• Directions:
What do the lines from the top of the data through the line with "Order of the" say? Quote them exactly and include both ends.

• Exercise data:
________________

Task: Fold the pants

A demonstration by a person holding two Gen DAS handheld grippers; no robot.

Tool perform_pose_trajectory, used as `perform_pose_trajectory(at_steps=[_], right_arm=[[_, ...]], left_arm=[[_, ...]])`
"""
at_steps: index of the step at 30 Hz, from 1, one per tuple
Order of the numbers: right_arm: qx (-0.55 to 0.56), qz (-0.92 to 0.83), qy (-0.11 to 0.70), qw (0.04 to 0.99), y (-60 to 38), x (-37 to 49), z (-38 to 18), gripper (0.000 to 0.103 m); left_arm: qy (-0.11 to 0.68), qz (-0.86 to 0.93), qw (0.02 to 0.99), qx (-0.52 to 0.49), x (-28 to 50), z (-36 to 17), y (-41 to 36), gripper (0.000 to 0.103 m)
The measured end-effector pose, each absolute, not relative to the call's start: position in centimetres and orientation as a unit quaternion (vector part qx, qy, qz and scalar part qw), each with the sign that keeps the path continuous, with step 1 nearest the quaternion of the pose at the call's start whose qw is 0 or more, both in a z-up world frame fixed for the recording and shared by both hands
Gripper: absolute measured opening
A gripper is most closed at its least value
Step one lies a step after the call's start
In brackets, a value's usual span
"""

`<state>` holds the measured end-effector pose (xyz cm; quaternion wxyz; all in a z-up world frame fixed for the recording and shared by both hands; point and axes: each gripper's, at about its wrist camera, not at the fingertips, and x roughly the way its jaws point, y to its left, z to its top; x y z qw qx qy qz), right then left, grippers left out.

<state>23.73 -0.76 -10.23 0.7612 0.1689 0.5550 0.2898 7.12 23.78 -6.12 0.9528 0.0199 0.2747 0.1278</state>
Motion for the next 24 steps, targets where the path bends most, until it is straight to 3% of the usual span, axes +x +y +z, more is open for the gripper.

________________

• Your solution:
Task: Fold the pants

A demonstration by a person holding two Gen DAS handheld grippers; no robot.

Tool perform_pose_trajectory, used as `perform_pose_trajectory(at_steps=[_], right_arm=[[_, ...]], left_arm=[[_, ...]])`
"""
at_steps: index of the step at 30 Hz, from 1, one per tuple
Order of the numbers: right_arm: qx (-0.55 to 0.56), qz (-0.92 to 0.83), qy (-0.11 to 0.70), qw (0.04 to 0.99), y (-60 to 38), x (-37 to 49), z (-38 to 18), gripper (0.000 to 0.103 m); left_arm: qy (-0.11 to 0.68), qz (-0.86 to 0.93), qw (0.02 to 0.99), qx (-0.52 to 0.49), x (-28 to 50), z (-36 to 17), y (-41 to 36), gripper (0.000 to 0.103 m)

This exercise is done.